▸ **EXERCISE AIM**
Return the lines below that carry the word "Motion".

═══

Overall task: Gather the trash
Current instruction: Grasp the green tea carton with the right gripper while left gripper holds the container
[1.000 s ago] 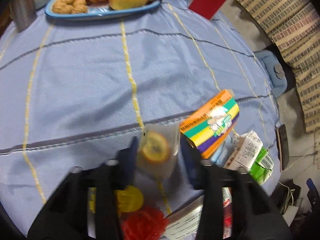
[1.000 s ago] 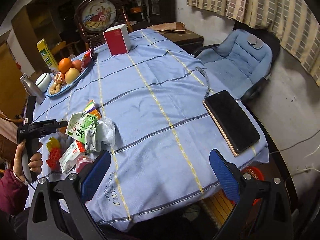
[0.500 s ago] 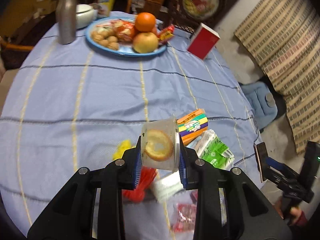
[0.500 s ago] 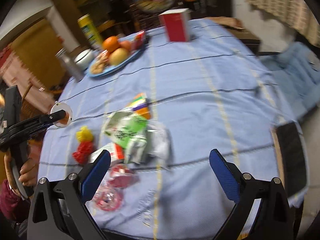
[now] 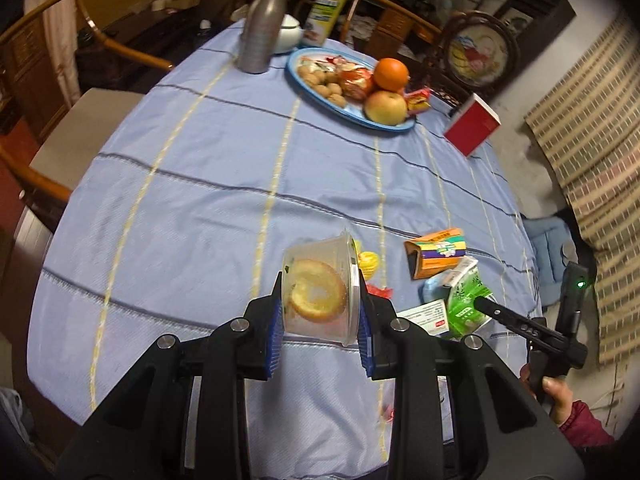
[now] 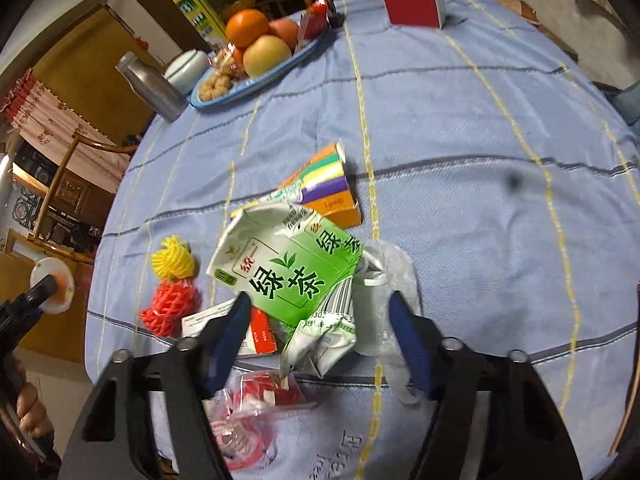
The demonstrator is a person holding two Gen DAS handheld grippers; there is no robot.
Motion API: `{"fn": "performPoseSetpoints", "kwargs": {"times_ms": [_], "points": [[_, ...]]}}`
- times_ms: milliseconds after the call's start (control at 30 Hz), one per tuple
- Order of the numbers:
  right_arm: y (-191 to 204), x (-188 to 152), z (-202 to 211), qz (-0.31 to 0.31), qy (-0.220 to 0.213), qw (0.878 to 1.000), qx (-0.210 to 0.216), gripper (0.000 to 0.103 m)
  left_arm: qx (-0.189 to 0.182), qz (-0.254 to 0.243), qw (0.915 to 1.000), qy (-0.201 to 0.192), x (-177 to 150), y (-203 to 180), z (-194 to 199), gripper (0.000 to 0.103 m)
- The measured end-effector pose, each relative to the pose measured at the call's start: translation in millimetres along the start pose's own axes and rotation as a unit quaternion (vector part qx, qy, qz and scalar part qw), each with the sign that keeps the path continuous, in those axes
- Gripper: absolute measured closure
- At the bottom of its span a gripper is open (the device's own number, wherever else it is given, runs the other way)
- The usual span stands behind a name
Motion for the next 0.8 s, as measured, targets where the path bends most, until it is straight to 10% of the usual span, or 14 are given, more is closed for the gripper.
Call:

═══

▸ **TASK SOLUTION**
Motion API: `{"fn": "performPoseSetpoints", "kwargs": {"times_ms": [_], "points": [[_, ...]]}}`
Motion for the next 0.8 s, as measured, targets where the path bends most, until it is straight to 10% of the usual span, or 14 are given, more is closed for the gripper.

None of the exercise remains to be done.